The 3 foot 65 gallon has less surface area than a 4 foot 55 gallon... How many could fit in the 55? 10?


----------



## DanniGirl (Jan 25, 2007)

It differs from species to species. I agree with DJRansome, _"You can do a small number of peaceful haps and peacocks that mature at 6" or less in a 55G."_ For a 4' tank- you would be looking at 8-10 fish.

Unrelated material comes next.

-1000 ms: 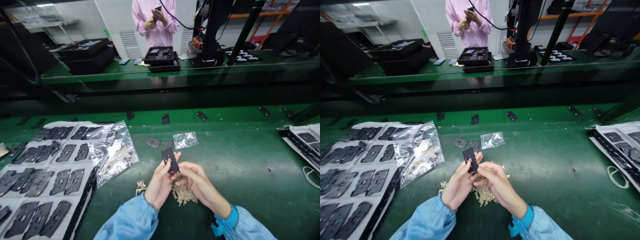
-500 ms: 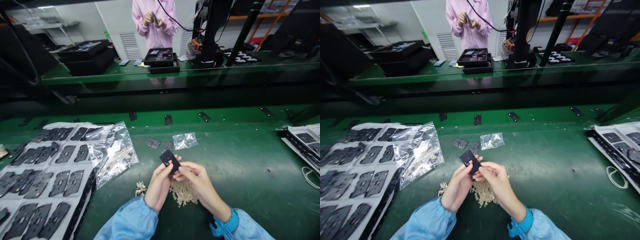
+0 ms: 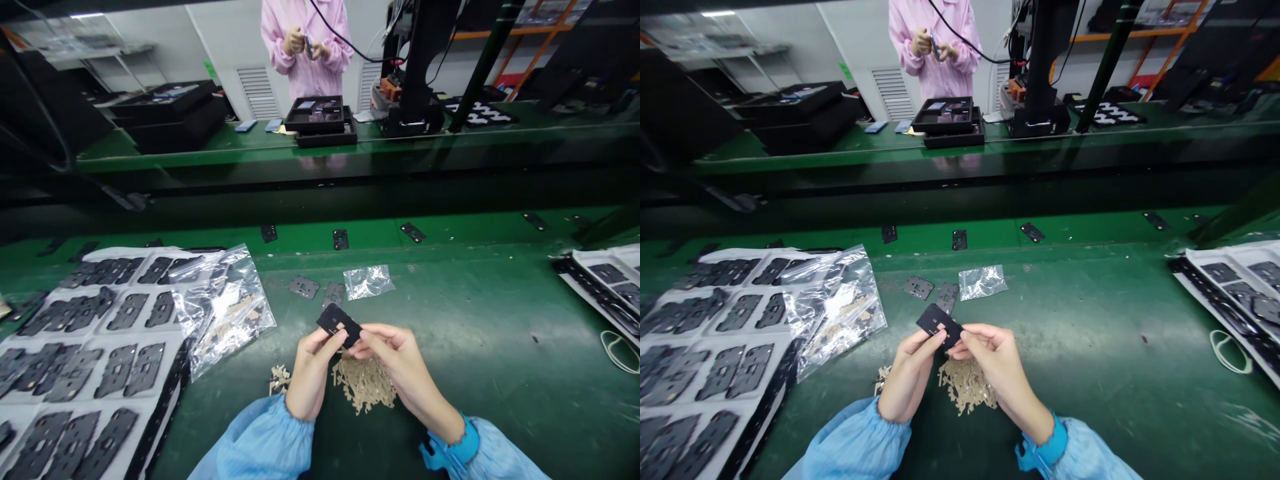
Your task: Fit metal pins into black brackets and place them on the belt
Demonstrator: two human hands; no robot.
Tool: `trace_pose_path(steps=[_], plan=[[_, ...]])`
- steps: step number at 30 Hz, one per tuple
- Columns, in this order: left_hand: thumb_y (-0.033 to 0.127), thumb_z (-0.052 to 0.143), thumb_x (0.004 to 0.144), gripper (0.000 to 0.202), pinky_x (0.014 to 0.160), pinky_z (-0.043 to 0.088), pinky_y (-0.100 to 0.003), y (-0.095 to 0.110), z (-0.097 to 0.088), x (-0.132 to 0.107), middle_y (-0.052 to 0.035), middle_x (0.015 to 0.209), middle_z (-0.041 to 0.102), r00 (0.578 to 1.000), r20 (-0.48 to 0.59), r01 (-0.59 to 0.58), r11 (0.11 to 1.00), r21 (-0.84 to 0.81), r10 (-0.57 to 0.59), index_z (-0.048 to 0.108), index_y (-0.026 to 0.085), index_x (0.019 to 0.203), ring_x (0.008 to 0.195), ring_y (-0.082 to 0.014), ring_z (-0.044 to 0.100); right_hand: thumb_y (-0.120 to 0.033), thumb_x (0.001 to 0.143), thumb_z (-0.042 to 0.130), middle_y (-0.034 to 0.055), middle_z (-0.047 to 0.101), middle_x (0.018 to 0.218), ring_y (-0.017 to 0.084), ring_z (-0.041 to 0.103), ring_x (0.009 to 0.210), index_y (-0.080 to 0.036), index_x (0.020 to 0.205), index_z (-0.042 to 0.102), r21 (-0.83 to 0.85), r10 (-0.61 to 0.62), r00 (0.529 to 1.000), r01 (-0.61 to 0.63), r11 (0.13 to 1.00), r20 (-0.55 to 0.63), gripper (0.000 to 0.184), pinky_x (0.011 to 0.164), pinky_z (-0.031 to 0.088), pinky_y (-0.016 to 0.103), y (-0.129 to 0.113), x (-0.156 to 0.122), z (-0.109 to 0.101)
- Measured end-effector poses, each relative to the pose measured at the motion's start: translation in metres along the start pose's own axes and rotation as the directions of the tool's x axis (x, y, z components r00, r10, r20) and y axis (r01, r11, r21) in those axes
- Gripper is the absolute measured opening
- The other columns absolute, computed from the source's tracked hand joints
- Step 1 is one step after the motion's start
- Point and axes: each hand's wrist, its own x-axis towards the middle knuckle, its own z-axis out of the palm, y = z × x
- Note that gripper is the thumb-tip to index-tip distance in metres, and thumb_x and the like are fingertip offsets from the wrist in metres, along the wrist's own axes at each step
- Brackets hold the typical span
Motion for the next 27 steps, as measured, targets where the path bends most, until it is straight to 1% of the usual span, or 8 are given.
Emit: trace_pose_path(steps=[6,10,13,15,17,20,23,27], plan=[[0.022,0.062,0.08,0.011,0.084,0.04,-0.029,-0.007,-0.001,0.001,-0.0045,0.085,0.067,0.999,0.03,0.039,0.993,-0.109,-0.036,0.07,0.015,0.083,0.086,-0.0164,0.056,-0.033,0.071,0.073,0.0068,0.072,0.073,0.016,0.068,0.066,-0.013,0.094,0.068,0.019,0.01,0.998,-0.011,1.0,0.058,0.031,0.067,0.055,0.027,0.001,-0.001,0.003],[0.023,0.063,0.079,0.01,0.081,0.042,-0.029,-0.011,-0.001,0.0,-0.0044,0.084,0.064,0.996,0.028,0.083,0.986,-0.145,-0.08,0.068,0.016,0.083,0.083,-0.0161,0.056,-0.035,0.072,0.072,0.0031,0.068,0.066,0.014,0.064,0.058,-0.014,0.091,0.065,-0.033,-0.006,0.995,0.01,0.999,0.103,0.029,0.055,0.054,0.024,0.003,-0.001,0.004],[0.021,0.064,0.078,0.012,0.088,0.039,-0.03,-0.005,-0.001,-0.002,-0.0062,0.096,0.062,0.998,0.015,-0.066,0.998,0.003,0.065,0.068,0.016,0.087,0.096,-0.0197,0.054,-0.035,0.076,0.068,0.0022,0.065,0.061,0.014,0.062,0.054,-0.015,0.084,0.065,-0.133,-0.094,0.994,0.102,0.986,0.065,0.023,0.053,0.053,0.025,0.004,0.0,0.0],[0.022,0.064,0.077,0.014,0.088,0.039,-0.03,0.001,-0.003,-0.002,-0.0072,0.1,0.059,0.982,0.02,-0.189,0.971,0.144,0.188,0.067,0.017,0.09,0.099,-0.0213,0.053,-0.035,0.078,0.065,0.003,0.064,0.065,0.015,0.062,0.056,-0.016,0.083,0.066,-0.247,-0.159,0.984,0.175,0.953,0.084,0.019,0.054,0.053,0.026,0.002,0.001,-0.004],[0.022,0.064,0.077,0.015,0.084,0.041,-0.03,0.006,-0.005,-0.002,-0.0077,0.098,0.059,0.96,0.044,-0.277,0.922,0.269,0.275,0.066,0.017,0.091,0.093,-0.0209,0.055,-0.032,0.082,0.061,0.0042,0.062,0.072,0.016,0.062,0.058,-0.017,0.08,0.067,-0.387,-0.226,0.963,0.267,0.883,0.149,0.016,0.054,0.053,0.027,0.0,0.0,-0.007],[0.021,0.062,0.079,0.009,0.075,0.043,-0.029,0.008,-0.008,-0.001,-0.0069,0.086,0.06,0.936,0.107,-0.349,0.85,0.395,0.335,0.067,0.018,0.085,0.082,-0.0194,0.056,-0.025,0.087,0.053,0.0046,0.06,0.073,0.015,0.059,0.06,-0.019,0.079,0.067,-0.555,-0.309,0.915,0.404,0.727,0.261,0.017,0.056,0.05,0.026,-0.004,-0.001,-0.01],[0.019,0.062,0.078,0.007,0.073,0.043,-0.031,0.009,-0.01,0.001,-0.0067,0.079,0.062,0.917,0.162,-0.398,0.794,0.46,0.365,0.069,0.019,0.079,0.079,-0.02,0.056,-0.02,0.089,0.048,0.0045,0.059,0.072,0.015,0.057,0.062,-0.02,0.085,0.066,-0.641,-0.366,0.867,0.497,0.585,0.337,0.019,0.061,0.047,0.027,-0.006,-0.002,-0.012],[0.018,0.064,0.076,0.007,0.072,0.042,-0.033,0.013,-0.01,0.003,-0.0058,0.075,0.064,0.868,0.22,-0.487,0.682,0.546,0.445,0.071,0.021,0.077,0.076,-0.0203,0.056,-0.016,0.091,0.041,0.0053,0.058,0.076,0.016,0.055,0.066,-0.019,0.092,0.064,-0.721,-0.402,0.813,0.569,0.396,0.421,0.024,0.062,0.044,0.027,-0.006,-0.002,-0.015]])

So for hap that matures at 6" and swims in the mid-to-upper level water column is the Copadichromis. Either the Copadichromis trewavasae or Copadichromis sp. "Mloto Undu" would work. A good bottom candidate that matures at 6" would be the sand-dwelling hap, Placidochromis electra. The peacocks tend to stay around structures/rocks so any (excluding the jacobfreibergi, Lwanda and man made variants: OB and Dragonblood) would be fine.


----------



## musicman980 (Feb 2, 2011)

Thank you guys for the responses so far! I've been doing for research on 36" tanks and they say that most of them are unsuccessful, but why? How can a 55 gallon aquarium be better than a 65 when the 55 gallon has 576 square inches of swim space and the 65 gallon has 684 square inches of swimming space?


----------



## Corrupted (Jan 31, 2012)

because it is the footprint that matters. Extra height doesn't benefit malawi's much at all.


----------



## DanniGirl (Jan 25, 2007)

The actual height is not taken into consideration when stocking a mbuna or peacock/hap tank. The determining factor is the linear length because it allows the inhabitants to establish territories.


----------



## musicman980 (Feb 2, 2011)

I know that, I wasn't taking height into consideration. 48 x 12 = 576 and 36 x 19 = 684 . The 65 has a bigger footprint but for some reason isn't as successful as a 55?


----------



## DJRansome (Oct 29, 2005)

It's the length. In a 48" tank there is more isolation at either end of the tank.


----------



## E82M6 (Feb 20, 2012)

DJRansome said:


> It's the length. In a 48" tank there is more isolation at either end of the tank.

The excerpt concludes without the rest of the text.